• _What the task asks_
Every line between the one containing "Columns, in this" and the last line of the data, both included, is to be set down exactly, and pictures are to be omitted.
(Beginning of Collected material)
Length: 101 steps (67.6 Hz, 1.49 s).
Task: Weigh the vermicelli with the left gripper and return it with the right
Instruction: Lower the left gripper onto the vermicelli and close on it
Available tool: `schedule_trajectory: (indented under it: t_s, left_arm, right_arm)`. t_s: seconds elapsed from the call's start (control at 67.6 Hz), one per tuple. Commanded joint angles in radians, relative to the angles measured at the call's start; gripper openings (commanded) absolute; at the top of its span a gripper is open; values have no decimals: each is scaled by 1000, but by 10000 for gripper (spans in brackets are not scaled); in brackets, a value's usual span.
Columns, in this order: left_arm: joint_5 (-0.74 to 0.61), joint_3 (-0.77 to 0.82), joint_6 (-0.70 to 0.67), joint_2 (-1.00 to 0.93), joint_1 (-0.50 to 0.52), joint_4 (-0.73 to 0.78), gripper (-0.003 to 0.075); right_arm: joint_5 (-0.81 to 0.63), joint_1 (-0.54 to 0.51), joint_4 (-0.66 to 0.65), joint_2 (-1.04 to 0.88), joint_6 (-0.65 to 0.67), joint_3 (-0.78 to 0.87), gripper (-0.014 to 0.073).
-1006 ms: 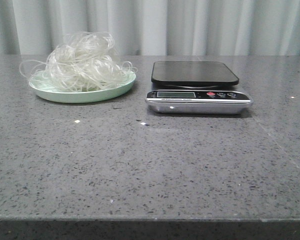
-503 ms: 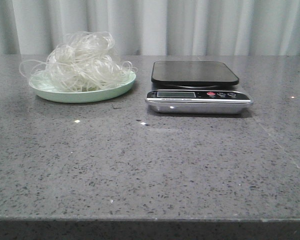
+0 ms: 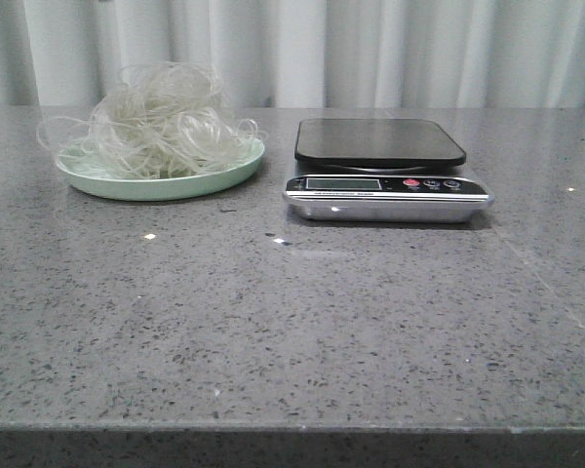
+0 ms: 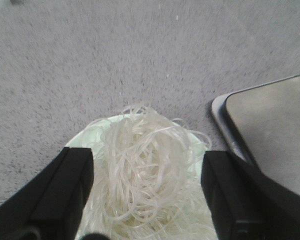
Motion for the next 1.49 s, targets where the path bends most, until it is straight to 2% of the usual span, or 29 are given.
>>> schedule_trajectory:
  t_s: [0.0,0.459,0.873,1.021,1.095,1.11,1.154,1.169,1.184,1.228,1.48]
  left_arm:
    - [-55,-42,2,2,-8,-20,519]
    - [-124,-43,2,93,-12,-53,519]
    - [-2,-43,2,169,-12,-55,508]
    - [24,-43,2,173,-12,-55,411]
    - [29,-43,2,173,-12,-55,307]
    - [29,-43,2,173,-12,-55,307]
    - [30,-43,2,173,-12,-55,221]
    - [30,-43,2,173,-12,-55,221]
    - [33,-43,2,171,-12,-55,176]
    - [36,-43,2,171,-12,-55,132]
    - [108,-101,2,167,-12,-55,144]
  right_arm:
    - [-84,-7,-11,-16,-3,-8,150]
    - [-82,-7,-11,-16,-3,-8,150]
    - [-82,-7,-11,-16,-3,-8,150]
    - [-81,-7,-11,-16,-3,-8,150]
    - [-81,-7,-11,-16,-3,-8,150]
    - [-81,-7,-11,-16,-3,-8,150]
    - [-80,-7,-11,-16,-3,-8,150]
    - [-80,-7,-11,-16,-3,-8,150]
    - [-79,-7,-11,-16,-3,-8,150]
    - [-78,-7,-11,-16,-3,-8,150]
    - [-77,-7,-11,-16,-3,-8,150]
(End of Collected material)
• _Answer to this problem_
Columns, in this order: left_arm: joint_5 (-0.74 to 0.61), joint_3 (-0.77 to 0.82), joint_6 (-0.70 to 0.67), joint_2 (-1.00 to 0.93), joint_1 (-0.50 to 0.52), joint_4 (-0.73 to 0.78), gripper (-0.003 to 0.075); right_arm: joint_5 (-0.81 to 0.63), joint_1 (-0.54 to 0.51), joint_4 (-0.66 to 0.65), joint_2 (-1.04 to 0.88), joint_6 (-0.65 to 0.67), joint_3 (-0.78 to 0.87), gripper (-0.014 to 0.073).
-1006 ms: 
-503 ms: 
+0 ms: 
+0 ms: 
Motion for the next 1.49 s, targets where the path bends most, until it is straight to 2% of the usual span, or 29 are given.
>>> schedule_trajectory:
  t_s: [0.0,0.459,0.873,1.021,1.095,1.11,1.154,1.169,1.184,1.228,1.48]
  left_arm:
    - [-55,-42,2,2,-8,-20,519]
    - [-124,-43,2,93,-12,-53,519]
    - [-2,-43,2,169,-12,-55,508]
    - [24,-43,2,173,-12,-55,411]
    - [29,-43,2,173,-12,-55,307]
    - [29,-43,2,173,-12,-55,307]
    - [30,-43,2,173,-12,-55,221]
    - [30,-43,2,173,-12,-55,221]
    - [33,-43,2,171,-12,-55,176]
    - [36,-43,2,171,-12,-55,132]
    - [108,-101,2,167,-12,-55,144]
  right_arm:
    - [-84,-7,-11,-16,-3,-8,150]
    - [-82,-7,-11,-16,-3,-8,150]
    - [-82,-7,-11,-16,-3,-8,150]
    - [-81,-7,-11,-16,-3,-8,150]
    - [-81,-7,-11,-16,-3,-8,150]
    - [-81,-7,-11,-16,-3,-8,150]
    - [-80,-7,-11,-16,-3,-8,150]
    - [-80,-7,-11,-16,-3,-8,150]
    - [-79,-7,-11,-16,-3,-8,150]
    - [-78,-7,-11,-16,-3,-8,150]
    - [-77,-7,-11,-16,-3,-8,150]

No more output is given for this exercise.